▶ _REQUIRED WORK_: Say how many lines of these entries include the word "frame", and answer with the number alone.

Items from a data source:

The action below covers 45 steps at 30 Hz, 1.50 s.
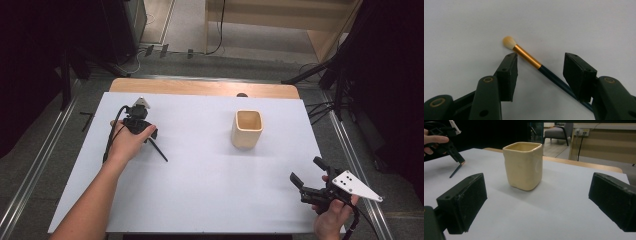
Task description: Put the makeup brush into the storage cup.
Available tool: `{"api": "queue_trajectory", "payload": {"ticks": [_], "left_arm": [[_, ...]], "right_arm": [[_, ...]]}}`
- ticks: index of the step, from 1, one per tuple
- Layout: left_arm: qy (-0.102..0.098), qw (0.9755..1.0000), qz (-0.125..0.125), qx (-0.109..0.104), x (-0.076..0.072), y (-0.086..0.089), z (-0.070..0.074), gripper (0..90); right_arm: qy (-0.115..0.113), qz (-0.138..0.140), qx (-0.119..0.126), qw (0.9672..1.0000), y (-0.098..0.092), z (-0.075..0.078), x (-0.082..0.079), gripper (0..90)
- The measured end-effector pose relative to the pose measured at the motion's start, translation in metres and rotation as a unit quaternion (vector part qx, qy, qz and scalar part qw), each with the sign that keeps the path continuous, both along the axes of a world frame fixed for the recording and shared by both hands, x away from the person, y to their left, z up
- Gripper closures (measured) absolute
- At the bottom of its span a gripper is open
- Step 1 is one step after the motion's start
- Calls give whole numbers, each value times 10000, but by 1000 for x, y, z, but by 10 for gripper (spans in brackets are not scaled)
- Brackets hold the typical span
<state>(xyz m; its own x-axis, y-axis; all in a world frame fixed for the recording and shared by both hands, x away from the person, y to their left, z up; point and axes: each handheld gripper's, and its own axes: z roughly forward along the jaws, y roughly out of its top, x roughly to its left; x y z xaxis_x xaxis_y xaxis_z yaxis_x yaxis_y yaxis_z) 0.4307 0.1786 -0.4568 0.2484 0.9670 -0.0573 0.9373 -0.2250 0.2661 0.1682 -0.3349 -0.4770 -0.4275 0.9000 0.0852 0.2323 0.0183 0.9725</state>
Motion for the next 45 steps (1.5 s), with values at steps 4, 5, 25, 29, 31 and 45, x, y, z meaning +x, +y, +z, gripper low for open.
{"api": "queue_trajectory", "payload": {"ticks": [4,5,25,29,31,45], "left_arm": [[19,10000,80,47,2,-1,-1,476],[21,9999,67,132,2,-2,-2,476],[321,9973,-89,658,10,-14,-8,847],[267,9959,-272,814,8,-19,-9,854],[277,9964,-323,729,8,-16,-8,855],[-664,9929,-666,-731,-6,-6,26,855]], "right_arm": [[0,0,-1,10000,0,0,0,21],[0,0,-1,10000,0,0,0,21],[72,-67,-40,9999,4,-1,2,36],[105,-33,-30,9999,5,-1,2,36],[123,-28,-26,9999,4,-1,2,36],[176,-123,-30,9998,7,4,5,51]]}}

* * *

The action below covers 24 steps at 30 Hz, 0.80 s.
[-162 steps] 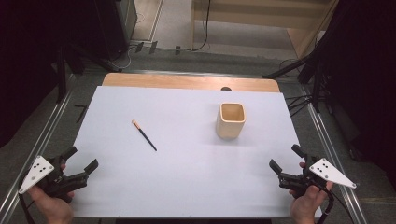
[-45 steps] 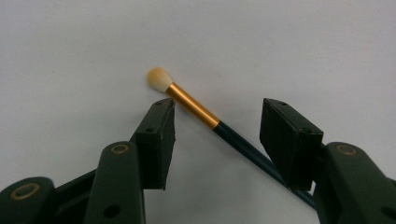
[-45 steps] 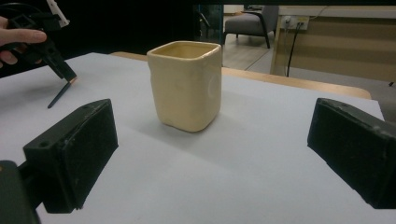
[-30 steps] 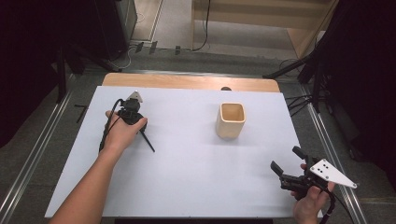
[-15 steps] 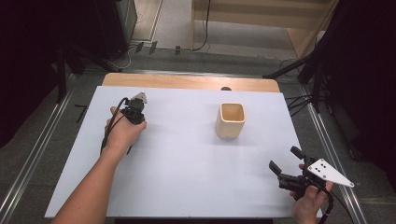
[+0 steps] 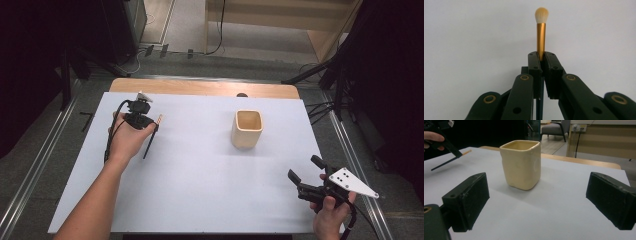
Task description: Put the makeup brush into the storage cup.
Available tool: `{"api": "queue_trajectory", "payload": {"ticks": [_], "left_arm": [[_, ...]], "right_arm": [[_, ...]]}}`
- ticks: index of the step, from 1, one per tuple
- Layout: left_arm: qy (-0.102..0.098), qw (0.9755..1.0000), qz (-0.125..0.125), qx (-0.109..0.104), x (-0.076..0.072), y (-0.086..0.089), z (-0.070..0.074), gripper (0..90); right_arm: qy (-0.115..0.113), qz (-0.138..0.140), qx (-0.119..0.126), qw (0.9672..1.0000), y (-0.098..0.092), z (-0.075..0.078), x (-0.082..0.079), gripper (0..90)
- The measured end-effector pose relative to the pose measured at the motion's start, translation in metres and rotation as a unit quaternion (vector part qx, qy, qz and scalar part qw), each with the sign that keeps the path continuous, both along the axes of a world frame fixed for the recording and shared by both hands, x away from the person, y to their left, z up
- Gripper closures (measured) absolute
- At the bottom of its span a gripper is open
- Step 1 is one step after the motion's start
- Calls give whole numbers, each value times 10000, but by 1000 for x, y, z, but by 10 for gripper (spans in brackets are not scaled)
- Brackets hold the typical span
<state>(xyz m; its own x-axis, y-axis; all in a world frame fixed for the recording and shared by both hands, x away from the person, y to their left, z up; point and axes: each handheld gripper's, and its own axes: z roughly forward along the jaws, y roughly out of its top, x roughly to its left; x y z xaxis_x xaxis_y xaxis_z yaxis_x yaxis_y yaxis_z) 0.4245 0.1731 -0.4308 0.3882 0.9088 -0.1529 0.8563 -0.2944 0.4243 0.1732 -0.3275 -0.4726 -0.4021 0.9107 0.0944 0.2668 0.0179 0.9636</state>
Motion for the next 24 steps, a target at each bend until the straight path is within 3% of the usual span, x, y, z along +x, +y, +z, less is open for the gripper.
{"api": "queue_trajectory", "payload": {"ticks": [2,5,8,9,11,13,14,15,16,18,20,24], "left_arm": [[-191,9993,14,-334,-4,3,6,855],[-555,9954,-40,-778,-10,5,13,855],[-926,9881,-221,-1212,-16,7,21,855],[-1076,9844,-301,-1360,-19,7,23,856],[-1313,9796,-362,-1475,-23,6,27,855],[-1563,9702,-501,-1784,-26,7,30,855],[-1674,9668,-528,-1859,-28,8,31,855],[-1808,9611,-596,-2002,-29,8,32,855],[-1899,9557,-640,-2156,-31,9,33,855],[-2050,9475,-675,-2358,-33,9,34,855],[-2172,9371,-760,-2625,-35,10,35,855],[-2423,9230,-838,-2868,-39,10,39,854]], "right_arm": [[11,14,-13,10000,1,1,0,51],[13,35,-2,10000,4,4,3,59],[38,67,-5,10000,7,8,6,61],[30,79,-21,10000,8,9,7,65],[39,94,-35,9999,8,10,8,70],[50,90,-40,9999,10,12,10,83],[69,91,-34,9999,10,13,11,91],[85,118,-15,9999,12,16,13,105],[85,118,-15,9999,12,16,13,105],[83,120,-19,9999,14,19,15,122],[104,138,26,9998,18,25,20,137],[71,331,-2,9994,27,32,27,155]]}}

▶ _ANSWER FOR THE TASK_: 4